### CCS-725
Problem: Suppose we have data like tp-link, t-shirts. The query is not showing result for concatenated terms like "tshirt" and "tplink".
Cause: The index analyzer separates these terms. They are indexed as "tp link" and "t shirt". Thats why elastic does not return any result for their concatenated terms ("tplink" , "tshirt").
Existing Analyzer:
"search_analyzer": {
"filter": [
"lowercase",
"es_synonyms",
"spanish_stopfilter",
"spanish_keywords",
"ascii_folding"
],
"char_filter": [
"discardChars"
],
"type": "custom",
"tokenizer": "standard"
}
First of all "char_filter" is applied which will simply remove underscores.
means "first_Second" will be mapped to "firstSecond".
Now, tokenizer("standard") splits the input stream into tokens. The terms like "tp-link" will be separated to "tp" and "link".
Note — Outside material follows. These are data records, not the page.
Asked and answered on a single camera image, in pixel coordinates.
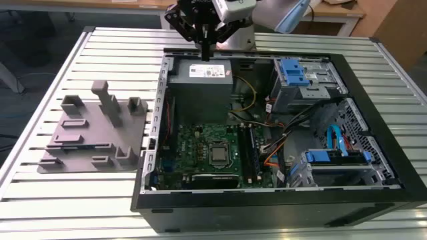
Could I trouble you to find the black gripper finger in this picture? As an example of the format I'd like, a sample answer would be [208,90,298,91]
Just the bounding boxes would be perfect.
[207,19,252,62]
[164,4,208,62]

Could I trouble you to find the blue plastic drive carrier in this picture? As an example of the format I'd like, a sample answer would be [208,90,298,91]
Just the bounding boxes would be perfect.
[287,162,314,188]
[279,57,308,87]

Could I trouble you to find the grey power supply unit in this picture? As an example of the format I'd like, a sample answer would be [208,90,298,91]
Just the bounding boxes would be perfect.
[166,58,235,123]

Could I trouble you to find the silver drive cage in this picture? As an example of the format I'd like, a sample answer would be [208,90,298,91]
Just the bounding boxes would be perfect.
[268,55,351,114]

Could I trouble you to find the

On recieved tokens, filters are applied in the specified sequence.
Proposed Analyzer:
"new_search_analyzer": {
"filter": [
"concatenate_words_with_delimiter",
"lowercase",
"es_synonyms",
"spanish_stopfilter",
"spanish_keywords",
"ascii_folding",
"remove_duplicates",
],
"type": "custom",
"tokenizer": "whitespace"
}
changed tokenizer to "whitespace" and added a new filters which will handle our cases.
"concatenate_words_with_delimiter": {
"type": "word_delimiter",
"split_on_case_change": false,
"split_on_numerics": false,
"stem_english_possessive": true,
"catenate_words": true,
"preserve_original": true
}
This filter will work as
"tp-link multi_antena" ==> {"tp", "link", "tplink", "tp-link", "multi", "antena", "multiantena", "multi_antena"}
means it will cover all possible combinations.
It will work similar for all delimiters. It will keep original tokens as well. Then apply remaining filters as usual.